O tratamento percutâneo da estenose aórtica severa demonstrou ser uma alternativa terapêutica para os doentes de alto risco cirúrgico. Descreve-se o caso do primeiro doente com bioprótese aórtica degenerada e regurgitação severa tratado por via percutânea no nosso centro.
Percutaneous implantation of aortic valve prostheses is a promising technique that has been shown to be effective and safe in patients with severe symptomatic aortic stenosis who have been refused for surgical valve replacement.1–5 However, previously operated patients whose aortic bioprostheses have since degenerated are often refused further valve replacement surgery due to the invariably high surgical risk, and until recently have had no possibility of effective treatment.
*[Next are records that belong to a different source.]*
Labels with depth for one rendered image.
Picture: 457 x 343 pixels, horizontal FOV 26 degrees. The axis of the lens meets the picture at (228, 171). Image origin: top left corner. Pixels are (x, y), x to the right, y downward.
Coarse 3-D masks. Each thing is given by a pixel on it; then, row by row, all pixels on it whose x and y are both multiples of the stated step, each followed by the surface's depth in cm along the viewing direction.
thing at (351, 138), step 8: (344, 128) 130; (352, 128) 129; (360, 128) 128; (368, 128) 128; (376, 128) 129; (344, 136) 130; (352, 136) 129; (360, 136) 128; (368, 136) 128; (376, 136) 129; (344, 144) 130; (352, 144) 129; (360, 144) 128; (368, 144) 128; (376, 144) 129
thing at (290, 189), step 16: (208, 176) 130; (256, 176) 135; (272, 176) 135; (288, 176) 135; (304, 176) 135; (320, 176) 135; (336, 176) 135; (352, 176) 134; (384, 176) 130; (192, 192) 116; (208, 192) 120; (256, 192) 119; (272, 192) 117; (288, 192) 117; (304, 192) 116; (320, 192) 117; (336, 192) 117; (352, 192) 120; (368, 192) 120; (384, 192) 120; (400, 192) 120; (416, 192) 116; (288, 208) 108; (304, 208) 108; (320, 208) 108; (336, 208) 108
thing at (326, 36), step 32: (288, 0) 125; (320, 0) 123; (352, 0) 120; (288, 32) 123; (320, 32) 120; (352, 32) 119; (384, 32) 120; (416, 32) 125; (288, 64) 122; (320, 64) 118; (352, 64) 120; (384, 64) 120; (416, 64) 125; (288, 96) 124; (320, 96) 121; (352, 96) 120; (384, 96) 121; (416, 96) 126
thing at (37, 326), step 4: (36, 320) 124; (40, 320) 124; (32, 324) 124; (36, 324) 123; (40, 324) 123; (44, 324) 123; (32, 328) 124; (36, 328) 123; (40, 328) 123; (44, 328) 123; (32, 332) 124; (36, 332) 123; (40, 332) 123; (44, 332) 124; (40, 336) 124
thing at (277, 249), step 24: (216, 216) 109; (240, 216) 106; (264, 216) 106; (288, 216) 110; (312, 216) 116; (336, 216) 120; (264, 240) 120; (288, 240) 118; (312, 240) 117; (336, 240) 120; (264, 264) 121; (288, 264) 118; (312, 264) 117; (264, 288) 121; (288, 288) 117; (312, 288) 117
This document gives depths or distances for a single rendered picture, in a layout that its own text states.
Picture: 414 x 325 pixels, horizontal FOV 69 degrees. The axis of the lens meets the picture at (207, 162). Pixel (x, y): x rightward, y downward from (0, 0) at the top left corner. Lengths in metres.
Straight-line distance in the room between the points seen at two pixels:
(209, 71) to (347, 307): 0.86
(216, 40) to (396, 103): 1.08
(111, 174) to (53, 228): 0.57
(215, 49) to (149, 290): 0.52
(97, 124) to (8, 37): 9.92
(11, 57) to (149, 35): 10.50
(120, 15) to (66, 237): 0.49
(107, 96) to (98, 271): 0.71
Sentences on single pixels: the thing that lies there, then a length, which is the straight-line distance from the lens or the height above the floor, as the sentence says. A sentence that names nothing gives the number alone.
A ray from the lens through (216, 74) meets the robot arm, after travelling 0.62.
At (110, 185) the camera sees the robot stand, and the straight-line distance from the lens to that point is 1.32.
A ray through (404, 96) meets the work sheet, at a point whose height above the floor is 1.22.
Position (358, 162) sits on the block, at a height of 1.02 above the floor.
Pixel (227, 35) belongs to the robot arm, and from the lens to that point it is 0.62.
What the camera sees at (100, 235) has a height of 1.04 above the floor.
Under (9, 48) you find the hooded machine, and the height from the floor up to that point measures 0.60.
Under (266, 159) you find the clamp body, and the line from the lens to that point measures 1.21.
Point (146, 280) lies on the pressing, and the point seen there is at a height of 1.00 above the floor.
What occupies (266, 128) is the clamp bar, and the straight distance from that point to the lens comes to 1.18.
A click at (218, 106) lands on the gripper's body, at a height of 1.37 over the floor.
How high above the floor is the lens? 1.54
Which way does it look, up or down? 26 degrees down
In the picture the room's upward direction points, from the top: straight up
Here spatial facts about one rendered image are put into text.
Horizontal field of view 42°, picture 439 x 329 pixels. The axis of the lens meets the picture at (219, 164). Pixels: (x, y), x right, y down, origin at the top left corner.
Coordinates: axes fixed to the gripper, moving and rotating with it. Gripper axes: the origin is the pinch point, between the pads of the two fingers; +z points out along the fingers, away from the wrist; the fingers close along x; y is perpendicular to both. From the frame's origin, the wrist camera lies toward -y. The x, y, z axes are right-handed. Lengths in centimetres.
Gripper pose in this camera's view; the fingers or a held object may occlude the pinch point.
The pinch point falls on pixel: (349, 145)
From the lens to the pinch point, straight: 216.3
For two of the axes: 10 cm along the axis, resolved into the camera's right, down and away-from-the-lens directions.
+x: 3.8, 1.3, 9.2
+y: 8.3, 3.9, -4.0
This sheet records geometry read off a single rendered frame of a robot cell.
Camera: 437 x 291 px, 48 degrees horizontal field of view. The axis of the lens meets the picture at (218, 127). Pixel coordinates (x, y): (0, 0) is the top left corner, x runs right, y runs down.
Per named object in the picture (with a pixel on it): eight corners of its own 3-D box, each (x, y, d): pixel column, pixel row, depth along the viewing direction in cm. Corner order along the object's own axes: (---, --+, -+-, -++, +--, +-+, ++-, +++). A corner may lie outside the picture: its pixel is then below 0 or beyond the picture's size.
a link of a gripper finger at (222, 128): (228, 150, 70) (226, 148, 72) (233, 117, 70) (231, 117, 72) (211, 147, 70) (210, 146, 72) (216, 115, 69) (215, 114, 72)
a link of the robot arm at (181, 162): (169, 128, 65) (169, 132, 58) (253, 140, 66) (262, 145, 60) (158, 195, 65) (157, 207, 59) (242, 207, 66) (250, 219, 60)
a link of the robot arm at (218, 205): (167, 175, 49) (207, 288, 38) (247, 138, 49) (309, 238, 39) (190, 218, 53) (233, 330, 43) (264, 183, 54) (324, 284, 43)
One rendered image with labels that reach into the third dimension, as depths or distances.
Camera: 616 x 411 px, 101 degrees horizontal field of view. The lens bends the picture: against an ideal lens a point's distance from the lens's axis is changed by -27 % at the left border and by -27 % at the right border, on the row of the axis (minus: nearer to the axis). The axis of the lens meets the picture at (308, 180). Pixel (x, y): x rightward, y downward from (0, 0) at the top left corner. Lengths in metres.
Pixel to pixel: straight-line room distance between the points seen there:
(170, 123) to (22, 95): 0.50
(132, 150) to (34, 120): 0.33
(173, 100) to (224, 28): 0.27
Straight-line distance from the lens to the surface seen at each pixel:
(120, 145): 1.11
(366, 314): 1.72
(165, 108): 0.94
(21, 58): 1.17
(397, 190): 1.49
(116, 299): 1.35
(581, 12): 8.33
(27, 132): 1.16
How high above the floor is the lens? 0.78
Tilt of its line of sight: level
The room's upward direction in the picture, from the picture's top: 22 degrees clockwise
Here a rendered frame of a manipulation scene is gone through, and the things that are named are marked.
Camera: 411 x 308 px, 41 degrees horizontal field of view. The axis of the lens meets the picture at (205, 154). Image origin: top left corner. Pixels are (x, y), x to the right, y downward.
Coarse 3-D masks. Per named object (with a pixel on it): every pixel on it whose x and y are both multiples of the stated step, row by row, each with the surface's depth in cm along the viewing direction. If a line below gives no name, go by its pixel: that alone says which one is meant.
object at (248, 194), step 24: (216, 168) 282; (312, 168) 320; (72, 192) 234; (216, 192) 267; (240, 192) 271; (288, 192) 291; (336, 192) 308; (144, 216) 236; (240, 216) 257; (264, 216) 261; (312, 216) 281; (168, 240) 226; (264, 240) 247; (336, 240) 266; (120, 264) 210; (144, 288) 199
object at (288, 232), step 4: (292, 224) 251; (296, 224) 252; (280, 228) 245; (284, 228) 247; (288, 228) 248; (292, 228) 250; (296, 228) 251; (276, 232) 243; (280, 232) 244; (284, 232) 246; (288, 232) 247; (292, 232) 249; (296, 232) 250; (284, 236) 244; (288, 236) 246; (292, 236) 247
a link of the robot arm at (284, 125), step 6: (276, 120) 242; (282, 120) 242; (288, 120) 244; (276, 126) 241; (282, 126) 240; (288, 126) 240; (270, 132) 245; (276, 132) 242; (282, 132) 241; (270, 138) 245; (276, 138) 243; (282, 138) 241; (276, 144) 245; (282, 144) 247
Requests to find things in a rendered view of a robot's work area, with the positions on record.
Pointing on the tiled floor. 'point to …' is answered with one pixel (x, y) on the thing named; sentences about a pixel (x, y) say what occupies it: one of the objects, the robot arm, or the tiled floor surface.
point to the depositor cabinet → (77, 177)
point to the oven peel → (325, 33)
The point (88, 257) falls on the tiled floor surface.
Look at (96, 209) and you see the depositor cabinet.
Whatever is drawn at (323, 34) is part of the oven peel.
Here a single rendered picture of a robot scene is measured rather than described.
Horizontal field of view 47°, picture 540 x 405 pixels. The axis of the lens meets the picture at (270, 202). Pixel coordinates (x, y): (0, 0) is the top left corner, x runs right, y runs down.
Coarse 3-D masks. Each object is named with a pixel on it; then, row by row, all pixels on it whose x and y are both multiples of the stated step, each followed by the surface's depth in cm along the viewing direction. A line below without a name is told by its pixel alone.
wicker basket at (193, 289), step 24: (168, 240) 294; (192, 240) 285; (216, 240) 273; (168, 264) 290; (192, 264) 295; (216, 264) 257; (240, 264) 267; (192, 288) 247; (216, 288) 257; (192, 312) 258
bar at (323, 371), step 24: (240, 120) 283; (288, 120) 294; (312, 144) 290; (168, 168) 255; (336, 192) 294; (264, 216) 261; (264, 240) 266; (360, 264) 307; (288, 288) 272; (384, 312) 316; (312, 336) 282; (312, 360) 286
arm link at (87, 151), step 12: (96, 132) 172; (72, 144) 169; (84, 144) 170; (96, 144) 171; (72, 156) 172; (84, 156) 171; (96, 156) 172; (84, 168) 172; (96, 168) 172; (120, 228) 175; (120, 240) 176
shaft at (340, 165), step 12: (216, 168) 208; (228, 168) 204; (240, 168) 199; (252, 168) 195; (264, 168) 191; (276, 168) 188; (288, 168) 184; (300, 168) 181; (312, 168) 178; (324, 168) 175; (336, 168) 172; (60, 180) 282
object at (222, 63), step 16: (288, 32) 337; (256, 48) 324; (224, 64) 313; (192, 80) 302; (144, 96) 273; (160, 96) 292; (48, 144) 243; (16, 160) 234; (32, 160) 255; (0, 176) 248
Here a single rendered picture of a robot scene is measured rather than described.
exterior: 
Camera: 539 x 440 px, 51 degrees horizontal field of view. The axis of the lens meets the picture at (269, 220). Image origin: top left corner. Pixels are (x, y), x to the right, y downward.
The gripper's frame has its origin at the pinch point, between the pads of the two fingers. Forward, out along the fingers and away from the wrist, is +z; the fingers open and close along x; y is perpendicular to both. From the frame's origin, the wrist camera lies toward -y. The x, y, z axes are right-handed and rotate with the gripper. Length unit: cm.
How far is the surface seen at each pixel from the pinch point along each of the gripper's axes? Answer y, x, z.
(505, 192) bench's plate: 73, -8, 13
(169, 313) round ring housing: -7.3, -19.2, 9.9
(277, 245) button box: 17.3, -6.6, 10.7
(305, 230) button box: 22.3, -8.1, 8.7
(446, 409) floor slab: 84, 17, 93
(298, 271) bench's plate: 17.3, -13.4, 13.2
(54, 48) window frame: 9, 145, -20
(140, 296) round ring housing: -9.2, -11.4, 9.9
In 2007, Wenaweser et al. described the first percutaneous implantation of an aortic valve prosthesis in a patient with a degenerated surgical bioprosthesis and severe regurgitation, using the CoreValve Revalving system (Medtronic Inc., Minneapolis, MN, US).6 Since then, several other cases have been reported by different centers.7–12 We describe our center's first valve-in-valve procedure in a patient with a degenerated aortic bioprosthesis.
Case reportAn 83-year-old woman, with a history of hypertension (controlled), dyslipidemia, stage III chronic renal failure (creatinine clearance 45ml/min) and chronic anemia (baseline hemoglobin 11g/dl), underwent aortic valve replacement surgery in 2004 with implantation of a 21-mm Mitroflow bioprosthesis (Sorin Group Canada Inc., Burnaby, BC, Canada). She presented with progressively worsening heart failure in New York Heart Association (NYHA) functional class III. The electrocardiogram showed sinus rhythm and no relevant alterations. Transthoracic echocardiography revealed signs of aortic bioprosthesis degeneration, resulting in important valve regurgitation that was difficult to quantify but without significant limitation of valve opening. Other valve structures showed no significant morphological or functional abnormalities and there were no signs of pulmonary hypertension. The left ventricle was of normal size, with preserved global systolic function. Transesophageal echocardiography was performed to characterize prosthetic dysfunction, and showed moderately thickened aortic cuspids and reasonable systolic opening, but central malcoaptation that resulted in two regurgitant jets, one of which was directed anteriorly next to the ventricular septum, moderate to severe (grade III/IV) (Figure 1A). Subsequent cardiac catheterization confirmed significant aortic regurgitation (3+/4+) and excluded significant coronary disease (Figure 1B).
The patient was referred for aortic valve replacement surgery, but was refused on medical and surgical evaluation due to the high surgical risk (logistic EuroSCORE 22.3%). Percutaneous treatment was then considered, and anatomical assessment by transesophageal echocardiography and multidetector computed tomography showed this to be technically feasible. In particular, there was no significant iliofemoral arterial disease that would hinder access (Figure 2).
A 26-mm Medtronic CoreValve prosthesis was implanted under general anesthesia via femoral access. The prosthesis was released under rapid pacing for greater control and precision during implantation, the device being positioned higher than is usual for native valves given the smaller diameter of the underlying prosthetic ring. The final angiographic result was excellent, with minimal perivalvular regurgitation (Figure 3).
The postprocedural period was uneventful, with no vascular access complications, contrast-induced nephropathy or elevation of myocardial necrosis markers; there were also no arrhythmic complications such as high-degree atrioventricular block (the greater stiffness of the prosthetic ring and implantation in a higher position presumably protected the underlying conduction tissue). Clinically, the patient showed significant improvement in functional capacity and was discharged on the sixth day. The discharge transthoracic echocardiogram confirmed appropriate position and function of the CoreValve and no residual regurgitation (Figure 4). After 14 months of follow-up, the patient remains in NYHA class I and the prosthesis is functioning normally, with no regurgitation (Figure 5).
Despite limited experience to date, the various cases reported by different centers suggest that percutaneous aortic valve implantation is feasible and may be an alternative for patients with degenerated bioprostheses who have been refused for surgery. Nevertheless, the technique remains an off-label indication, which despite its demonstrated feasibility should still be considered a solution of last resort. Further studies are required, with larger numbers of patients and longer follow-up, to determine the role that this technique could play in the treatment of patients with prosthetic dysfunction and high surgical risk.
Conflicts of interestThe authors have no conflicts of interest to declare.
Please cite this article as: Sousa O, et al. Implantação percutânea de válvula aórtica sobre bioprótese cirúrgica degenerada. Rev Port Cardiol. 2012. doi:10.1016/j.repc.2012.01.014.